Singapore’s primary Chinese language newspaper Lianhe Zaobao recently reported that, in a paper published in June this year, six Chinese military researchers detailed how they used an early version of Meta’s Llama large language model (LLM) to build their ChatBIT model. These researchers named on the publication are from the Military Scientific Information Research Center of the Chinese Academy of Military Sciences, the National Defense Science and Technology Innovation Institute, the Beijing Institute of Technology, and the Minzu University of China.
The Chinese researchers utilized the Llama 2 13B large-scale language model released by Meta in February 2023. Combined with their own parameters, they built a military-focused artificial intelligence tool for collecting and processing intelligence to provide accurate and reliable information for combat decision-making. The paper states that, after fine-tuning, ChatBIT was optimized for question-and-answer tasks in the military field and that its performance exceeded other artificial intelligence models.
Reportedly, the Chinese models are approximately 90 percent as capable as OpenAI’s ChatGPT-4. The Chinese researchers did not elaborate on how they measured performance or on whether the AI model is already in use in the field.
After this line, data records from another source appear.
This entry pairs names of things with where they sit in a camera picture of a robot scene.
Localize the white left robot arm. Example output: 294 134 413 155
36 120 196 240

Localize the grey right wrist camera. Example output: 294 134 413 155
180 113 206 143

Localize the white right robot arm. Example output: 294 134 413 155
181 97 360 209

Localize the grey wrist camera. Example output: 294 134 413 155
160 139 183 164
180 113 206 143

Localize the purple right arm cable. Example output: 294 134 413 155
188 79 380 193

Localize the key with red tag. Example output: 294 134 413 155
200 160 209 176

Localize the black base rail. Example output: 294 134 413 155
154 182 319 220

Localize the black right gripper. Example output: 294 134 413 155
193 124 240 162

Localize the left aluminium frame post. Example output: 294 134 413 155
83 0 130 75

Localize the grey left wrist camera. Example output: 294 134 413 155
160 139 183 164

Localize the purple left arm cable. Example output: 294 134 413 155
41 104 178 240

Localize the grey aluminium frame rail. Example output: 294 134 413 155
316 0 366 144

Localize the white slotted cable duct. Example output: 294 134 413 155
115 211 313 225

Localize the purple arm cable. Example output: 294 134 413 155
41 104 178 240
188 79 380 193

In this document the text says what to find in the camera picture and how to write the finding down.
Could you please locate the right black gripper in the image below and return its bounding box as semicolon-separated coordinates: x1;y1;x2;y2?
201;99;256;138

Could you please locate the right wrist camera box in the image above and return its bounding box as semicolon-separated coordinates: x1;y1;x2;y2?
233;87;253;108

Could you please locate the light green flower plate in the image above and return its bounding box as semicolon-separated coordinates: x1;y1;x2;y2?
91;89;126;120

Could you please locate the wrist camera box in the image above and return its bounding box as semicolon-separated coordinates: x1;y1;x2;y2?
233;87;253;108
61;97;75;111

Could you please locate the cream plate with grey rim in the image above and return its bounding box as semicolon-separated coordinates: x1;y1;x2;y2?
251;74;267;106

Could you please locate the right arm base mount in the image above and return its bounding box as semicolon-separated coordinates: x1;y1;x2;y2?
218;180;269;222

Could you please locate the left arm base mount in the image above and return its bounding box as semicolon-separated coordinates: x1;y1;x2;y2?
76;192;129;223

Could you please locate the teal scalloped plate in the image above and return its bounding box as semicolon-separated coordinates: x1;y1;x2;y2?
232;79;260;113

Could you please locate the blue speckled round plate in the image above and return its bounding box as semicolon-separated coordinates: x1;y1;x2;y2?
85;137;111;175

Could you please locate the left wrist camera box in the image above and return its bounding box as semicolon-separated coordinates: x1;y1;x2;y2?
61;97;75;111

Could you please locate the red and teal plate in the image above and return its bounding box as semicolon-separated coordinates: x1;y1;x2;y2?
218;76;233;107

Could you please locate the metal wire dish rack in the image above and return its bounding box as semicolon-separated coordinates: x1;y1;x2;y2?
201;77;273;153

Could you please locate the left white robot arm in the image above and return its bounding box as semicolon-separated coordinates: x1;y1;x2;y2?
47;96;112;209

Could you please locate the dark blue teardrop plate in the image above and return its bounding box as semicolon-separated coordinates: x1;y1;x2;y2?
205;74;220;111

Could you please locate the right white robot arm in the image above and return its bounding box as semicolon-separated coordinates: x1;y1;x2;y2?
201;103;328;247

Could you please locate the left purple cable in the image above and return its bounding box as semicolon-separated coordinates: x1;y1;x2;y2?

Meta has publicly released many AI models, including Llama, and has imposed licensing restrictions on the use of these models. Specifically, Meta prohibits the use of its models for “military, war, nuclear industry and espionage.” Meta’s public policy director Molly Montgomery said “Any use of our model by the Chinese People’s Liberation Army is unauthorized and violates our acceptable use policy.”
A fierce debate is ongoing in the U.S. national security and technology community over the consequences of technology companies such as Meta making their models public.